Directions -> Go through the records line by line. Report how many lines contain "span", with nothing else.
*** Opening of Task data ***
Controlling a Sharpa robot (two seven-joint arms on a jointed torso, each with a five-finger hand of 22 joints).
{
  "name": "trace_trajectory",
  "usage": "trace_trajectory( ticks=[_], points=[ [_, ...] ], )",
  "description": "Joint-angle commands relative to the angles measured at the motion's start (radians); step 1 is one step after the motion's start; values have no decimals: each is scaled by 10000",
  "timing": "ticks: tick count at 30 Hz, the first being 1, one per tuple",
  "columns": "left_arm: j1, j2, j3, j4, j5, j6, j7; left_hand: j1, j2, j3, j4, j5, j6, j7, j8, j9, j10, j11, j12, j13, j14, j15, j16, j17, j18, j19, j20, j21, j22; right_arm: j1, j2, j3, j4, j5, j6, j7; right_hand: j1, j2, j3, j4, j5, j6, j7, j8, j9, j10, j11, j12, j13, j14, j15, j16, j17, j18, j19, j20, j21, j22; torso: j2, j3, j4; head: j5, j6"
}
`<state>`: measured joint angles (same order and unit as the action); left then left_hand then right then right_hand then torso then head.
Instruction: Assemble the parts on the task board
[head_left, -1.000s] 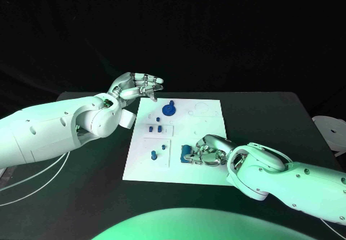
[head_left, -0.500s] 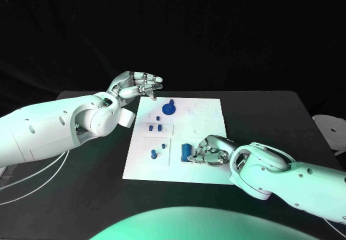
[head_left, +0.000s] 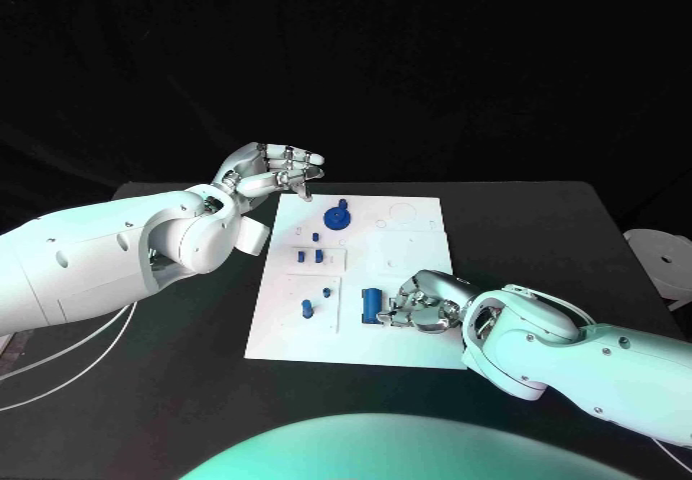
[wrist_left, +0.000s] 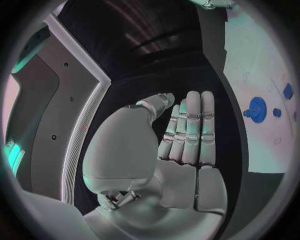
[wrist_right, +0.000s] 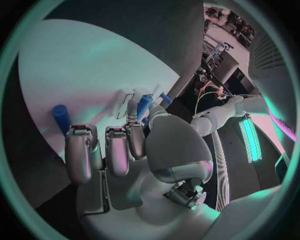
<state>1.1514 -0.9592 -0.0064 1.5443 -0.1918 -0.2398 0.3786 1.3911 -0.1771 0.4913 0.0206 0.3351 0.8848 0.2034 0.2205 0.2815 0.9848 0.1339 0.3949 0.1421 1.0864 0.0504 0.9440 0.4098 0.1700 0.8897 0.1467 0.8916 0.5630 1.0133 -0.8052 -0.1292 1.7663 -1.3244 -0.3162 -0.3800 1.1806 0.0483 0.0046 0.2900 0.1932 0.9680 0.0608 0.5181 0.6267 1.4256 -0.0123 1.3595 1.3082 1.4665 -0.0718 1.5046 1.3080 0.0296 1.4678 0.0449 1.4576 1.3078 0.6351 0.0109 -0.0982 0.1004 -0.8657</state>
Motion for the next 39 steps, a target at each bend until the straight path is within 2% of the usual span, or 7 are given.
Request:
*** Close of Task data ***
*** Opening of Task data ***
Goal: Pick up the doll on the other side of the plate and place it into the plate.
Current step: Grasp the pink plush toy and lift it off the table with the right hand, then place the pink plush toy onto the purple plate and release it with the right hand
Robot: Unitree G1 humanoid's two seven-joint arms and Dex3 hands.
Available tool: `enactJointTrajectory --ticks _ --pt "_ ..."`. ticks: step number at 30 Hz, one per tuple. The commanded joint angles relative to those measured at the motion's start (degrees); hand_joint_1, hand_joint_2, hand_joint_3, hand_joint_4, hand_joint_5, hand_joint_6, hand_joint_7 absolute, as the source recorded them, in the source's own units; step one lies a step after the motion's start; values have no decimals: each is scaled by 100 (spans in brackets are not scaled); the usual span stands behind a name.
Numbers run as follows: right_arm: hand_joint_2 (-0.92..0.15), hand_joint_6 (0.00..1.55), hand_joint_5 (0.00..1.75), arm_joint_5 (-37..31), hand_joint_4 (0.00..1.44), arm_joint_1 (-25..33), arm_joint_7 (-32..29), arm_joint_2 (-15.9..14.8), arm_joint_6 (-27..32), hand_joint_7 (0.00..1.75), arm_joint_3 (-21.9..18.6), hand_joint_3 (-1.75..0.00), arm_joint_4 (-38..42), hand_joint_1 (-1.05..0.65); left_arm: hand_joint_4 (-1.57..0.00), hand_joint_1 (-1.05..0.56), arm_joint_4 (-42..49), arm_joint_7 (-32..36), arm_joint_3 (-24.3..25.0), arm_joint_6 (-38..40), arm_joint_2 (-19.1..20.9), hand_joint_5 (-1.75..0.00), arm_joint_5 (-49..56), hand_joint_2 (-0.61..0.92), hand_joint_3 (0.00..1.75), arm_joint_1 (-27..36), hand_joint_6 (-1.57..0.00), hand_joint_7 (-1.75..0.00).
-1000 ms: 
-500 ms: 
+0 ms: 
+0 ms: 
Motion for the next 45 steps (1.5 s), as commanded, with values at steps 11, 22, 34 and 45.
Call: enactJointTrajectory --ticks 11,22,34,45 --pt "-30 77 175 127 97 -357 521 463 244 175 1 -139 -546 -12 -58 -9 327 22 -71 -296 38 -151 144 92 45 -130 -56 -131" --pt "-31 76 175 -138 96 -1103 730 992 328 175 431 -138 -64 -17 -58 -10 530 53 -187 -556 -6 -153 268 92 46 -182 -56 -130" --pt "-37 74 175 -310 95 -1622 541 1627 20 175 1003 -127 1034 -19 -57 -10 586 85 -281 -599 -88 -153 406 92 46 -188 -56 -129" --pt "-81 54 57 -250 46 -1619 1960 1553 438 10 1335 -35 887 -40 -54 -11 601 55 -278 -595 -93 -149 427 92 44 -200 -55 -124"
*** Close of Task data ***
Solution -> 2